__Work to complete__. Below are records. Copy every line with "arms" in it.

** Opening Information shown block **

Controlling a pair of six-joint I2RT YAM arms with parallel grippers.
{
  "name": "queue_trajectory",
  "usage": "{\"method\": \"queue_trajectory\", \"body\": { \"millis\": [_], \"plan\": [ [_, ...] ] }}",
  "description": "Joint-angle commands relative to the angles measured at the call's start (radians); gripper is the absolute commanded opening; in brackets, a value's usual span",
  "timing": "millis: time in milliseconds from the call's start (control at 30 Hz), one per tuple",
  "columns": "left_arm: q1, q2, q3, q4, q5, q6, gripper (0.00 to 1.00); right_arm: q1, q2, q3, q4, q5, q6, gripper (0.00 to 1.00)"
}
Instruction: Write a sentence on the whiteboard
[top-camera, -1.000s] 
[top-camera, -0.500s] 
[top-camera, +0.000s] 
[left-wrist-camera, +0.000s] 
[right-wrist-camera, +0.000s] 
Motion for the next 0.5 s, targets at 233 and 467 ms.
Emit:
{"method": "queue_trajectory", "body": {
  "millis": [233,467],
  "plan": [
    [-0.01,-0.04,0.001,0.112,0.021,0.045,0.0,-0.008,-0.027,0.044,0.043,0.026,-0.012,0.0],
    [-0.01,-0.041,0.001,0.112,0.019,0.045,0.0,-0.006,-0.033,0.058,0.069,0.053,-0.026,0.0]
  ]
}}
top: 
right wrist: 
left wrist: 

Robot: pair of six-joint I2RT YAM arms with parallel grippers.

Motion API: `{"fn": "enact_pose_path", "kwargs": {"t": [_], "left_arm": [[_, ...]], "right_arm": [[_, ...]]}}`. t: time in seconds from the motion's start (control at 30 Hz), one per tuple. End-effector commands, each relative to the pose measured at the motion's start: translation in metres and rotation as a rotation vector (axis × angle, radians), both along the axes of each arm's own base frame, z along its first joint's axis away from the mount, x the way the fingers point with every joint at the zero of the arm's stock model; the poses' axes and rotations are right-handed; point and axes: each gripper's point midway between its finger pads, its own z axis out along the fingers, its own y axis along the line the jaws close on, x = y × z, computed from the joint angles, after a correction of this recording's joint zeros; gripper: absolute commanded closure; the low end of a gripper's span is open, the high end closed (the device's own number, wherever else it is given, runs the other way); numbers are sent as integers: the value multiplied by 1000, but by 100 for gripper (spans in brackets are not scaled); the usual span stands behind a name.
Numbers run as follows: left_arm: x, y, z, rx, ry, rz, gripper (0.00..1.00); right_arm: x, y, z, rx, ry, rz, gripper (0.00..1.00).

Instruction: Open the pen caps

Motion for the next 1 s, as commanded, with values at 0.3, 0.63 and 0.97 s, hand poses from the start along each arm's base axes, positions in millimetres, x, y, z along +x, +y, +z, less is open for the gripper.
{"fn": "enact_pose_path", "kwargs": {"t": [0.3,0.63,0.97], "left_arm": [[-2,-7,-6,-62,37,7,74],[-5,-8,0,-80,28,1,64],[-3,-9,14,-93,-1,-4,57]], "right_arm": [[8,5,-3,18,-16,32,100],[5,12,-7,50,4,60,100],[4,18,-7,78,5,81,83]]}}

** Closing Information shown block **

__Solved exercise__.
Controlling a pair of six-joint I2RT YAM arms with parallel grippers.
Robot: pair of six-joint I2RT YAM arms with parallel grippers.

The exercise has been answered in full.